Multi-GPU-based detection of protein cavities using critical points
Introduction
Many biological processes in life sciences, in particular those involving drug interactions and protein docking, occur in water. The interaction between water and molecule can tell much information about the shape of a molecule, including the location of its binding sites. As Mezey noted in [1], this is of great importance to research in chemistry, biophysics, medicine, and nano-technology. A better interpretation and identification of such regions on a molecular surface can greatly help in discovering new drugs. Hence, the identification of those binding sites is often the first step in the study of protein functions, as in the structure-based drug design.
However, many small molecules (i.e., ligands) can bind to a given protein, depending on the number of binding sites on its molecular surface. It happens that, as noted by Henrich et al. [2], checking whether a certain molecule can bind to a particular protein takes a lot of time in lab. While, in general, binding sites correspond to concave, cleft or tunnel-shaped regions on a protein surface (cf. Kawabata and Go [3]), called pockets or cavities, not all cavities end up being binding sites for small ligands. Thus, detecting binding sites depends on efficient computational algorithms to locate all cavities on the molecular surface.
So, in this paper, we describe a method to identify the cavities on the protein surface as tentative binding sites for ligands. The novelty of the algorithm lies in directly evaluating the curvature of the scalar field (or function) that describes the molecular surface, instead of evaluating the curvature of the Connolly function [4] or the Mitchell–Kerr–Eyck function [5] over the molecular surface.
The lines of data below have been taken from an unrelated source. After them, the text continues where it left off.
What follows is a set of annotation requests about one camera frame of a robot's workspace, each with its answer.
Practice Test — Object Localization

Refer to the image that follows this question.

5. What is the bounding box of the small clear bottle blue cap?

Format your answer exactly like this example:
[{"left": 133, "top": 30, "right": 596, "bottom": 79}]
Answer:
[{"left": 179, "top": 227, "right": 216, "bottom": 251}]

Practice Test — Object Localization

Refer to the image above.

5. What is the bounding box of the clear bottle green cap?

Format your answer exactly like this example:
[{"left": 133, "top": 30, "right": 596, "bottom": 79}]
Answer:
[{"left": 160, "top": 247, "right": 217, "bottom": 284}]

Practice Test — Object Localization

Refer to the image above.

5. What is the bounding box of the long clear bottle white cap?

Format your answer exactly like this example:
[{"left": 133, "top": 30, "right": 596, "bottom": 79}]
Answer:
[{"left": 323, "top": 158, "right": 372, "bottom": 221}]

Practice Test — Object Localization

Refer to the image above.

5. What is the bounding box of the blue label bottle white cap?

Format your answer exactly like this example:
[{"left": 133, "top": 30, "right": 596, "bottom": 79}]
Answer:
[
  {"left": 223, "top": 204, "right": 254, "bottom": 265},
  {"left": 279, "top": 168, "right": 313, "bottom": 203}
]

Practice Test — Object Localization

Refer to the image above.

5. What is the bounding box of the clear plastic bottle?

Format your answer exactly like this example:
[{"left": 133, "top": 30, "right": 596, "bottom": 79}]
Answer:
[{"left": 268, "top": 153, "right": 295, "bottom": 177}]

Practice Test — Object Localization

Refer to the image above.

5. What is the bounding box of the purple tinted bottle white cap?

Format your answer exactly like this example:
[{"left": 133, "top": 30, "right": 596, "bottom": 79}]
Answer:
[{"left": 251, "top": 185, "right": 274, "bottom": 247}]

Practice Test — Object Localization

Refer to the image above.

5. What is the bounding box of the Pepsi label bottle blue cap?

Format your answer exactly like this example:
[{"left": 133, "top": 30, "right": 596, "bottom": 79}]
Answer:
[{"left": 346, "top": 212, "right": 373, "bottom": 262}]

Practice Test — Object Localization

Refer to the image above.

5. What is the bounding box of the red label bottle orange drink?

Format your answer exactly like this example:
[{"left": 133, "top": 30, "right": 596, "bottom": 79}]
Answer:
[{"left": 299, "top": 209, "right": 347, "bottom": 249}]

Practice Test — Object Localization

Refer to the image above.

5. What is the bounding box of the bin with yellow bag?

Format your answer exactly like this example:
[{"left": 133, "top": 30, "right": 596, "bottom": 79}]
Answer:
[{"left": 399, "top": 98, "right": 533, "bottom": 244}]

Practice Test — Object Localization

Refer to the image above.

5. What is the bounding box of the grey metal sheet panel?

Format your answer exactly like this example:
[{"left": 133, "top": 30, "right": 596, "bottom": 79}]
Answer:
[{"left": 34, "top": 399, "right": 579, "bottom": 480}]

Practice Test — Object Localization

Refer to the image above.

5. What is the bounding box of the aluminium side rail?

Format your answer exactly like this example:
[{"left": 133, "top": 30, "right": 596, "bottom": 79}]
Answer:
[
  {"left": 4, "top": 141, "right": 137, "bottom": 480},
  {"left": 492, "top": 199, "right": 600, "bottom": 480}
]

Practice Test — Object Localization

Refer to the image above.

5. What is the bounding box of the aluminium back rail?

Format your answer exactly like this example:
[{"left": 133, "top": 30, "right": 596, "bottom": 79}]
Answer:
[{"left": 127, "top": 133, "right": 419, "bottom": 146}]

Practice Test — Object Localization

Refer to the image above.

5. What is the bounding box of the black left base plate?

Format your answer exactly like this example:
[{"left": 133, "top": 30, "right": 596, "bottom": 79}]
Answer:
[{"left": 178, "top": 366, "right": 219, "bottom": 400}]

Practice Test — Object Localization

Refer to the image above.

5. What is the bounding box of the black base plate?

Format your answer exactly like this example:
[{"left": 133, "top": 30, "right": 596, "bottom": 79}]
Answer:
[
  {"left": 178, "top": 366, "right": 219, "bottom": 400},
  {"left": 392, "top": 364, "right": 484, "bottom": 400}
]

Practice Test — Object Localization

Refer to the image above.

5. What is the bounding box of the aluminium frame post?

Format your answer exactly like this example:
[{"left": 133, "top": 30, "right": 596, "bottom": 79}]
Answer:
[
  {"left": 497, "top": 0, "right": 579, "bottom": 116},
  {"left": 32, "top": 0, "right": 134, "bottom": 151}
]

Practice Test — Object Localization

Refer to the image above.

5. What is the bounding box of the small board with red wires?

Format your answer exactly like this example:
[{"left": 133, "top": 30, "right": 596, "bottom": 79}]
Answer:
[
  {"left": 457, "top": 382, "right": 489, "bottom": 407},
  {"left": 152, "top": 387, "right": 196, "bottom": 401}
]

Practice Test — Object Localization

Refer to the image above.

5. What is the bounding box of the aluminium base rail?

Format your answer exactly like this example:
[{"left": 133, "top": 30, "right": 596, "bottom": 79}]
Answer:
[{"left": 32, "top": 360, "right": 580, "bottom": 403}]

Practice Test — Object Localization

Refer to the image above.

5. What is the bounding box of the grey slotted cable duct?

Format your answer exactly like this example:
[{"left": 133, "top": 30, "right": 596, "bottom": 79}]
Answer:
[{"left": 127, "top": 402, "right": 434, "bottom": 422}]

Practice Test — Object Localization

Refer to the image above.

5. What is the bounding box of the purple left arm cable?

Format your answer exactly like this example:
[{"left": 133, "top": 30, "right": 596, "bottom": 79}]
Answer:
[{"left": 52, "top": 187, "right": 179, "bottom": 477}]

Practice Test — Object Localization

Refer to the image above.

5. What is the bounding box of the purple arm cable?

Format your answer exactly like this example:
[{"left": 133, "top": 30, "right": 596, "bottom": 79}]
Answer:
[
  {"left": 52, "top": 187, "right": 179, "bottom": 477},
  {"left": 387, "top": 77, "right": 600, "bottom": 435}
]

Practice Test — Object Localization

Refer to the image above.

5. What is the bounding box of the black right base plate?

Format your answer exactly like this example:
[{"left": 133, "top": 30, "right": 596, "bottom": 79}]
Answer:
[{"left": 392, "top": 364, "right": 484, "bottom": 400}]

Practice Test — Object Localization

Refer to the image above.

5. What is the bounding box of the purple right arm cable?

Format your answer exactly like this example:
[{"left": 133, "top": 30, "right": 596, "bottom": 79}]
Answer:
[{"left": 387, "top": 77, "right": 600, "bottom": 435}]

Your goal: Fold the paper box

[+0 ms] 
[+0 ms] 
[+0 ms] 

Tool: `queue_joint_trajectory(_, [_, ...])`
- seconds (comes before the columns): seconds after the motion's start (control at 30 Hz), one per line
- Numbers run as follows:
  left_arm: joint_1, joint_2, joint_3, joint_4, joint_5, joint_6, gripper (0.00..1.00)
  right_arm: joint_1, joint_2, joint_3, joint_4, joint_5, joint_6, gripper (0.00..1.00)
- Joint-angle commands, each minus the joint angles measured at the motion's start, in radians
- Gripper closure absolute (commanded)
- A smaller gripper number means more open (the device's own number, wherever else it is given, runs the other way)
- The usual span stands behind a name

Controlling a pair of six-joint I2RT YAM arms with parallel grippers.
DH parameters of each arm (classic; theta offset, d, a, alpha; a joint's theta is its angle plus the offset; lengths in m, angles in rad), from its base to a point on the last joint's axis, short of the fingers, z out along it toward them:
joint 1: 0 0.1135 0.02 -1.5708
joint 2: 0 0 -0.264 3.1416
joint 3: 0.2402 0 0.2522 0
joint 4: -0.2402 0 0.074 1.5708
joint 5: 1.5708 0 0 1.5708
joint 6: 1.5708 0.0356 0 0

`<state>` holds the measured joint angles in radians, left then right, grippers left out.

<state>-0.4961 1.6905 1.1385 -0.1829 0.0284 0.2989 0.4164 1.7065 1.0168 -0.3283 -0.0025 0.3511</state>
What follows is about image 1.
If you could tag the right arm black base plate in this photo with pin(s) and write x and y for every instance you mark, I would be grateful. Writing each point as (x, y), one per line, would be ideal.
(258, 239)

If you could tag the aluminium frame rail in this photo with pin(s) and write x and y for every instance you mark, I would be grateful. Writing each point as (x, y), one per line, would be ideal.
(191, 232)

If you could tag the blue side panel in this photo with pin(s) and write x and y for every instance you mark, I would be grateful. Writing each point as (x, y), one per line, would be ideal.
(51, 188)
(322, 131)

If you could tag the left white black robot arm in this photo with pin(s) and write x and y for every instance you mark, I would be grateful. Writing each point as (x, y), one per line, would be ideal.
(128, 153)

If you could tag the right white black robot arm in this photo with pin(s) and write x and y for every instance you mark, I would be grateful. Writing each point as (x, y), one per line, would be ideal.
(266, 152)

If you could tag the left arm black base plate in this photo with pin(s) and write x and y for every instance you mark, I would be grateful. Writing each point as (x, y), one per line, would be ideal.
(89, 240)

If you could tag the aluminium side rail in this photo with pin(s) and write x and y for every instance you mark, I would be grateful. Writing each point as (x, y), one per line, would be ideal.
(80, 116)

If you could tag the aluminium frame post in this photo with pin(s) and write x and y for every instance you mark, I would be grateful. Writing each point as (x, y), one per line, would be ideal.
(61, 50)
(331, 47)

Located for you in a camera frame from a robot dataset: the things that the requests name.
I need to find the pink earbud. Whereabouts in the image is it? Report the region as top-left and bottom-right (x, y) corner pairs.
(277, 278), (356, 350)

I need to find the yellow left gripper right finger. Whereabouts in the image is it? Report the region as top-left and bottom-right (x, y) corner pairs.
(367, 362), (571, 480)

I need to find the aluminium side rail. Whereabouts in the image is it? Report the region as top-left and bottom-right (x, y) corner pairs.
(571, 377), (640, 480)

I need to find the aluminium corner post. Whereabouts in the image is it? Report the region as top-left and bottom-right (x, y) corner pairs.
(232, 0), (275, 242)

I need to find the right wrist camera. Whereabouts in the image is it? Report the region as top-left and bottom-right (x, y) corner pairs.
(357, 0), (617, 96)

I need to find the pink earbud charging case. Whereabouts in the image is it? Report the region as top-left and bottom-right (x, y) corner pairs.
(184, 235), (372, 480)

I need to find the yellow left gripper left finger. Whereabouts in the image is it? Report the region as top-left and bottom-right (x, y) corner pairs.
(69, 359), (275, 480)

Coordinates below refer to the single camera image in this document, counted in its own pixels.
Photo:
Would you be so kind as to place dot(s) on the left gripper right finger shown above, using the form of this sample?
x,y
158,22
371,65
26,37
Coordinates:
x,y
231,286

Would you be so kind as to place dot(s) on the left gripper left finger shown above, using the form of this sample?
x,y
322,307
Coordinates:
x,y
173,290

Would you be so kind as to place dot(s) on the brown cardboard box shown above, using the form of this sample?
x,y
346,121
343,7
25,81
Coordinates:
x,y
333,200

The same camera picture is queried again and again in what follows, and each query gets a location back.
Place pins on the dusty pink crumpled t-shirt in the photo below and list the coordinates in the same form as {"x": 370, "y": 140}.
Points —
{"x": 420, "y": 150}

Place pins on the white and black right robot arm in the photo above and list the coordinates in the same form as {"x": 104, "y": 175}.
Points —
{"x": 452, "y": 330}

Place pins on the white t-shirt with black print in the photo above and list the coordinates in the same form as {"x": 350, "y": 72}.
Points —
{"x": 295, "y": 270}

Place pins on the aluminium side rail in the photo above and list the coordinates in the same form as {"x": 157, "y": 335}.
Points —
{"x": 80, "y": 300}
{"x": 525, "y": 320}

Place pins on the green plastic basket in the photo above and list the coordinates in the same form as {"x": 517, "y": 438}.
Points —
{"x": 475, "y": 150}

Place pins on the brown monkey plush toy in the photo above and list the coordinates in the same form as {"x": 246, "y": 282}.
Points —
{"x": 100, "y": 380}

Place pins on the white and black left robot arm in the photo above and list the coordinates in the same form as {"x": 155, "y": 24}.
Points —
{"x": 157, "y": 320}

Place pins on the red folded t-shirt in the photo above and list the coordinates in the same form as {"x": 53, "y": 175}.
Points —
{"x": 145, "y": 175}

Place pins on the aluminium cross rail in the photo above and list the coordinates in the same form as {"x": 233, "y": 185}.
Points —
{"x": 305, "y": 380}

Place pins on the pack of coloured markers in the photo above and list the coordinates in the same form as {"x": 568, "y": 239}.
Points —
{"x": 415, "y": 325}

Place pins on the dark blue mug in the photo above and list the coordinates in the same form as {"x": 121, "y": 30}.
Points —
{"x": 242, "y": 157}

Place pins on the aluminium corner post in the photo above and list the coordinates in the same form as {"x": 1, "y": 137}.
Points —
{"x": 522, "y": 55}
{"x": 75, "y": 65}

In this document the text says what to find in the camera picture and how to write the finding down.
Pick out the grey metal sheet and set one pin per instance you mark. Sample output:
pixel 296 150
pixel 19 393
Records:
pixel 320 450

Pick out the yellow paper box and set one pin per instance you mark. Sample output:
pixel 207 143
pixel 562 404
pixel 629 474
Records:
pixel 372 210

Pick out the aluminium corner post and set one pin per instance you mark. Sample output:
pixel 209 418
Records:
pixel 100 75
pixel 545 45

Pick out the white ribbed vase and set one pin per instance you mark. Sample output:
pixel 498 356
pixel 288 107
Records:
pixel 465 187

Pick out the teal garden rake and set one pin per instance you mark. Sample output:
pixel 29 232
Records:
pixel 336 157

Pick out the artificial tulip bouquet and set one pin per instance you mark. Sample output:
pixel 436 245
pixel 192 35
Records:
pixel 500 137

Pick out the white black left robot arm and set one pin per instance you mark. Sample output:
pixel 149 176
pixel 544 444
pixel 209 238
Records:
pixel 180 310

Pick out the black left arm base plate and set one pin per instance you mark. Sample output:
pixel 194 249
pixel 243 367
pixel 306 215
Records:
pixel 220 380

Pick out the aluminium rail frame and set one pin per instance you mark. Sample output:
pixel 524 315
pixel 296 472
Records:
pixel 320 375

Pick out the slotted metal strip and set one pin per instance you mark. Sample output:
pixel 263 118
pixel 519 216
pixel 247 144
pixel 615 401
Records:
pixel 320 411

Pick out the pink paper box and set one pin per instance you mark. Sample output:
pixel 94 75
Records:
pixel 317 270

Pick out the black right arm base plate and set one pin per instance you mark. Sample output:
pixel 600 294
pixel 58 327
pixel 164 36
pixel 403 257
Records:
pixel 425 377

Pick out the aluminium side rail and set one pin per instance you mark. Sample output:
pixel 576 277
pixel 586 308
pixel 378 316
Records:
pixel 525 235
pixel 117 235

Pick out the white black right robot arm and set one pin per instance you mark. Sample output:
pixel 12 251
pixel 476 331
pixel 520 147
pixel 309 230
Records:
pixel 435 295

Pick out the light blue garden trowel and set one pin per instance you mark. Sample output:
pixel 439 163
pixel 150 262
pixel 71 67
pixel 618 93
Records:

This provides us with an advantage over state-of-the-art techniques. In fact, the technique is more robust in identifying candidate cavities because the curvature can be evaluated not only on the protein surface, but also at any point of the domain of the scalar field from eigenvalues of the Hessian matrix; hence, we are able to identify the critical points of the scalar field.
Indeed, CriticalFinder is the first surface-based method to succeed in finding a meaningful segmentation of a molecular surface into cavities and saliences. More specifically, our method relies on the theory of critical points (also called Morse theory) to identify cavities on the protein surface. While some research works have already tried to use curvature information (see, for example, Natarajan et al. [6]), the resulting segmentations did not prove effective for cavity detection purposes, because their charts (or segments) do not necessarily match protein cavities as tentative binding sites. Furthermore, to the best of our knowledge, CriticalFinder is the first cavity detection algorithm to take advantage of a loosely-coupled GPU cluster of computers equipped with Nvidia Tesla K40 graphics cards, over a local area network (LAN), to identify cavities on protein surfaces.
The remainder of our paper is organized as follows. Section 2 briefly surveys the most closely related work published in the literature. Section 3 describes the fundamentals of scalar field theory and theory of critical points underlying our algorithm. Section 4 describes our algorithm in detail, as well as its implementation. Section 5 briefly describes our technique to triangulate and visualize protein surfaces. Section 6 discusses the theoretical complexity of the algorithm. Section 7 describes the methodology followed in the optimization of the CUDA code. Section 8 contains the most relevant results produced by our method, including a comparison to other well-known algorithms found in the literature. Section 9 discusses the main conclusions, while providing relevant hints for future work.
Section snippets
Prior work
Intuitively, cavities (also called pockets) are concavities on protein surfaces, although their geometrical definition is not straightforward [3]. Indeed, cavities range from small spherical invaginations to deep curved or linear clefts in the protein [7]. Interestingly, researchers have observed that ligands (drugs, in particular) commonly bind into the largest and/or deepest concavity on the protein surface [8]. On average, such cavity might be three times as large as the ligand, which
Theory
This paper describes an algorithm for detecting cavities using scalar fields, and their critical points within an axis-aligned boxed domain that encloses a given molecule.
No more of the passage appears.